Figure 1. Optimizing Cre-Lox recombination: factors affecting efficiency and reliability.

(a) The Cre-Lox system, consisting of the enzyme Cre and its specific DNA sequence lox, enables spatial-temporal control over gene expression in mice. It is widely used in research, allowing researchers to study the function of specific genes with precise control over expression time and location, deepening our understanding of biological processes. Cre-Lox technology has a notable limitation—the unpredictability of efficiency of Cre-mediated recombination and mosaicism (i.e., incomplete recombination—the targeted genetic changes do not occur uniformly across the targeted tissue). Although a high recombination efficiency is in most cases the desired outcome, for some biological questions, genetic mosaicism is of physiological relevance.

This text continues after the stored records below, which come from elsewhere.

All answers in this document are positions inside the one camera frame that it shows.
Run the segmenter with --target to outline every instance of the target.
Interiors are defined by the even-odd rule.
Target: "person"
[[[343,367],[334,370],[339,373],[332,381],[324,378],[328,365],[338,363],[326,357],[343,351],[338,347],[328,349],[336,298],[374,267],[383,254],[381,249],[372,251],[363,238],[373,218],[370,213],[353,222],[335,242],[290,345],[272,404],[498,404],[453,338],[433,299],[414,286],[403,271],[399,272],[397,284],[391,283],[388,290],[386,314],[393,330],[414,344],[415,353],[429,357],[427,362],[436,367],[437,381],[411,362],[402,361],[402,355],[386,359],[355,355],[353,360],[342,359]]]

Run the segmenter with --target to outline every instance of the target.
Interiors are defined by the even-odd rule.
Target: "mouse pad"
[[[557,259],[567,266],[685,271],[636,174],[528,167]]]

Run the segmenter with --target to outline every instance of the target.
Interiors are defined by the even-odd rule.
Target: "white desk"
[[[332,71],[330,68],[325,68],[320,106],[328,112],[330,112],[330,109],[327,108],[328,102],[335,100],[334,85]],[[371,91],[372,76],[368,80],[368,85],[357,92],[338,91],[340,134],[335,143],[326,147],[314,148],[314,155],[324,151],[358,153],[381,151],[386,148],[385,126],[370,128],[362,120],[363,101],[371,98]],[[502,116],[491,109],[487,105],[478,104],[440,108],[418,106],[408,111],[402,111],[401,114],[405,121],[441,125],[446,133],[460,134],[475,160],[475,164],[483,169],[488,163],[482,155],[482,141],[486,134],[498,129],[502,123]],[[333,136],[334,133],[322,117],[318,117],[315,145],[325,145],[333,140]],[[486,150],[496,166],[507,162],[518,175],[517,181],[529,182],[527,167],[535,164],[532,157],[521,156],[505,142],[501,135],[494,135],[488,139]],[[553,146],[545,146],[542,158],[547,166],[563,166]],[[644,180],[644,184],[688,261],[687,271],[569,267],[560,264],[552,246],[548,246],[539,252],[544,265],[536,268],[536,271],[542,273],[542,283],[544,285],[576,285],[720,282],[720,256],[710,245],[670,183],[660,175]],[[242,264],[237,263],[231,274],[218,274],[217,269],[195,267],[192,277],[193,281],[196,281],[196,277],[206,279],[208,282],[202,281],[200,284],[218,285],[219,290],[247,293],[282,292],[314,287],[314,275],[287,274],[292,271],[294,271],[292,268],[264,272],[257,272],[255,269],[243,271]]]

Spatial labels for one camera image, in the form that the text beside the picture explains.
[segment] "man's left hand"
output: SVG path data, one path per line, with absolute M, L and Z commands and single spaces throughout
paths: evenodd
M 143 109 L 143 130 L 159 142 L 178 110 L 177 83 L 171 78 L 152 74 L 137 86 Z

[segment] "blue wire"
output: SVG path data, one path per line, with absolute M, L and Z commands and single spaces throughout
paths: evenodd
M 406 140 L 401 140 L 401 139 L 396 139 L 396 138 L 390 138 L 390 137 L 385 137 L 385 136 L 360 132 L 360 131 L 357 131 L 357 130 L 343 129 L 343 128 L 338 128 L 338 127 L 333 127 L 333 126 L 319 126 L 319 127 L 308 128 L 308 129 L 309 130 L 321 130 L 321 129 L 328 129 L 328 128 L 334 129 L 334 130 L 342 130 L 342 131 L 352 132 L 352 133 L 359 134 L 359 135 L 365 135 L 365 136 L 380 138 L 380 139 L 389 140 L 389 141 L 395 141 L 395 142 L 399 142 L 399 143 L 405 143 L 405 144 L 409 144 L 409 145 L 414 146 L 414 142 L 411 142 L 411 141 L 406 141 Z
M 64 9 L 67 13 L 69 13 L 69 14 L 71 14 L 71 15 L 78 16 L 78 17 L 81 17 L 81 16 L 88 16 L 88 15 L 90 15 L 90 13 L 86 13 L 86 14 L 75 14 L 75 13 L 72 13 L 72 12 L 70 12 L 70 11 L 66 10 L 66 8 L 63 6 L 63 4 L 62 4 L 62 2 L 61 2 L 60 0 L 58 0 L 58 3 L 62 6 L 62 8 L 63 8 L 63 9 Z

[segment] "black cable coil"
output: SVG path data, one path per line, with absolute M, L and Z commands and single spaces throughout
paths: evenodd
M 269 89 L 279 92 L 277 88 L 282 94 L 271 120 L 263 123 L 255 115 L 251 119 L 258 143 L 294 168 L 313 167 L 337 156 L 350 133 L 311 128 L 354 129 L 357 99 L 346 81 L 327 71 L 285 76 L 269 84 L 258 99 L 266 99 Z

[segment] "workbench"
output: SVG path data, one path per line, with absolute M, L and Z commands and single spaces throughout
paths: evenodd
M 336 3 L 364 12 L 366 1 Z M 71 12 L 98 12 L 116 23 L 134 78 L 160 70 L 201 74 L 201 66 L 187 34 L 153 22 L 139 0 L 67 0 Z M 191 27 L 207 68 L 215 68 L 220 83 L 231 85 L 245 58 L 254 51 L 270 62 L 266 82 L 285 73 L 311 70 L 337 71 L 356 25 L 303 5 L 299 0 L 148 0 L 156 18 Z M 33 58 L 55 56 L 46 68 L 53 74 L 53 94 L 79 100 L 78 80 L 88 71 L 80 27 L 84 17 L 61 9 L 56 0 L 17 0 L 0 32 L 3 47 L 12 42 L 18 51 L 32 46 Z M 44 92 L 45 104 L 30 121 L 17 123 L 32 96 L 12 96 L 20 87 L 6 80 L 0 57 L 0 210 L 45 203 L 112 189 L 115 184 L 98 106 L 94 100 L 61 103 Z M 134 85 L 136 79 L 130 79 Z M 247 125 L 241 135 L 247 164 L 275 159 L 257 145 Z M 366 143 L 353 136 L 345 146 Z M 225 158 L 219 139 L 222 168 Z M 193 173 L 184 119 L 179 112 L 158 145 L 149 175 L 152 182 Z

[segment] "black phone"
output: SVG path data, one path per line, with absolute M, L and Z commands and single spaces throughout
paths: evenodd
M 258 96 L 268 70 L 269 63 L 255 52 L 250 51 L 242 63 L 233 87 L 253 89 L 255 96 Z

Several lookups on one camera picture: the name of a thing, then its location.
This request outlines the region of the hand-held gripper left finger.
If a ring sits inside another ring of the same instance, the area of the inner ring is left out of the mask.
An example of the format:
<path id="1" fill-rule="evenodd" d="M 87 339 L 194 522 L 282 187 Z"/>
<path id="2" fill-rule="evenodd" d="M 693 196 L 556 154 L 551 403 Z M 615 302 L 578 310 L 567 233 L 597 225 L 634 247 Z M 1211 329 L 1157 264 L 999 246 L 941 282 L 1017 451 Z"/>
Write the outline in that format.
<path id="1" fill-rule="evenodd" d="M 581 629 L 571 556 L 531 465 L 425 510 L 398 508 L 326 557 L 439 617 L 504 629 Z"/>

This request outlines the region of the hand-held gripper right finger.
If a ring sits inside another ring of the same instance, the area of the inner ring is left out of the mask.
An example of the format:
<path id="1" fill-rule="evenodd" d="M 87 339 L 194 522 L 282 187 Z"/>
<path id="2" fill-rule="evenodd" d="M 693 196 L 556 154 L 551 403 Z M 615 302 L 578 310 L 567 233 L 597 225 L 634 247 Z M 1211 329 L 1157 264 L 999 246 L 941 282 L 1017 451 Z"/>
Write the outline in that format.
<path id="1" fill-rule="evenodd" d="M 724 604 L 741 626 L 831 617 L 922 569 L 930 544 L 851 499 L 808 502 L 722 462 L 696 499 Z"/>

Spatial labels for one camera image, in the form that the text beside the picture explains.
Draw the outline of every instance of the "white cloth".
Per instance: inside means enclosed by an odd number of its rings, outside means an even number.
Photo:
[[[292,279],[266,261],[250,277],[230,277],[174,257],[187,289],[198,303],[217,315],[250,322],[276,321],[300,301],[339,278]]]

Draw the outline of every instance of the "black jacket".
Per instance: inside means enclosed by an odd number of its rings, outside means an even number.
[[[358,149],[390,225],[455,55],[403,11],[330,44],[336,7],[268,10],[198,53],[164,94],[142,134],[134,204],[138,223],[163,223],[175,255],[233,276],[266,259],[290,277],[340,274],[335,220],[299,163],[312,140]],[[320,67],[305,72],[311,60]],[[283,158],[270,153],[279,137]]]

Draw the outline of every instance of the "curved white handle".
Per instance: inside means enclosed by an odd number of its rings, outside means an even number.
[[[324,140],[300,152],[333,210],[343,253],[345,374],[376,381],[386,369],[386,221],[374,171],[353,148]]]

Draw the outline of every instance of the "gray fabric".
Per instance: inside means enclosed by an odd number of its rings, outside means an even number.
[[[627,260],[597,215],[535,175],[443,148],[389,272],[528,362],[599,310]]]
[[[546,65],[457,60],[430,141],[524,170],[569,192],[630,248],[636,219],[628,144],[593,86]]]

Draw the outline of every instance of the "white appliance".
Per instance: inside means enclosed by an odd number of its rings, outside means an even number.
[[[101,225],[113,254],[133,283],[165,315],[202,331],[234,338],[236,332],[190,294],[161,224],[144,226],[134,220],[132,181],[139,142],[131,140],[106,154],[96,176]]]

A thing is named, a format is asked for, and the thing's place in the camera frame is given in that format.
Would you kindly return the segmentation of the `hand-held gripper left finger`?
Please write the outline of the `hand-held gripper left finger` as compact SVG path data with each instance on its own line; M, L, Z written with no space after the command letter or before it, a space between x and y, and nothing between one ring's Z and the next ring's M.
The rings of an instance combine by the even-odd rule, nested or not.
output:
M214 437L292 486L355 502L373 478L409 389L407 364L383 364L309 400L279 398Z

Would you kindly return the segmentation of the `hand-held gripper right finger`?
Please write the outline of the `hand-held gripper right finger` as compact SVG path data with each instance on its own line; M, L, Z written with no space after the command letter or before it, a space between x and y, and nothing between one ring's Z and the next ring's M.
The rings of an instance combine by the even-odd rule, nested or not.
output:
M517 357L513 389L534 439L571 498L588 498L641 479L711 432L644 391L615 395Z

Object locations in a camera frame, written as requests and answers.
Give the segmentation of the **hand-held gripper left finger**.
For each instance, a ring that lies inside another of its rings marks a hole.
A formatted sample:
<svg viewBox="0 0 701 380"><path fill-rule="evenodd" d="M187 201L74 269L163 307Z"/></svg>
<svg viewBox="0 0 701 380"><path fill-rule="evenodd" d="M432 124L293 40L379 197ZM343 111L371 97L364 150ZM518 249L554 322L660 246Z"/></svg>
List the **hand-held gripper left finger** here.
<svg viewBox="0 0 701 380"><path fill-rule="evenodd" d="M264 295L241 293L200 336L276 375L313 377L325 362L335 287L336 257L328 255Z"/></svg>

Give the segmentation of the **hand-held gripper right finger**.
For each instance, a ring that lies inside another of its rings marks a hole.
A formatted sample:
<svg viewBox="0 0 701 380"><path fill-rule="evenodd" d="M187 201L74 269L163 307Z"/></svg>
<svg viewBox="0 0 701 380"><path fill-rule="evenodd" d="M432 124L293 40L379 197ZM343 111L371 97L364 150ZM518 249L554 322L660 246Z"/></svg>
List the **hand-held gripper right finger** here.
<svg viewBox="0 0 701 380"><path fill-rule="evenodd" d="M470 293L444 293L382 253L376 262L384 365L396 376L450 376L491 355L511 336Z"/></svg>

Our lack of understanding of how various considerations affect recombination efficiency, especially when using tissue-specific Cre drivers, undermines the reliability of the Cre-Lox system, leading to variable experimental outcomes that may not align optimally with the investigator’s intention. (b) We systematically examined the role of various factors, including the Cre-driver strain, inter-loxP distance, Cre breeder age at the time of mating, zygosity of the floxed allele (heterozygous versus homozygous floxed allele), wildtype versus mutant loxP sites, and the various genetic loci of floxed alleles across the genome on Cre-recombination efficiency and mosaicism.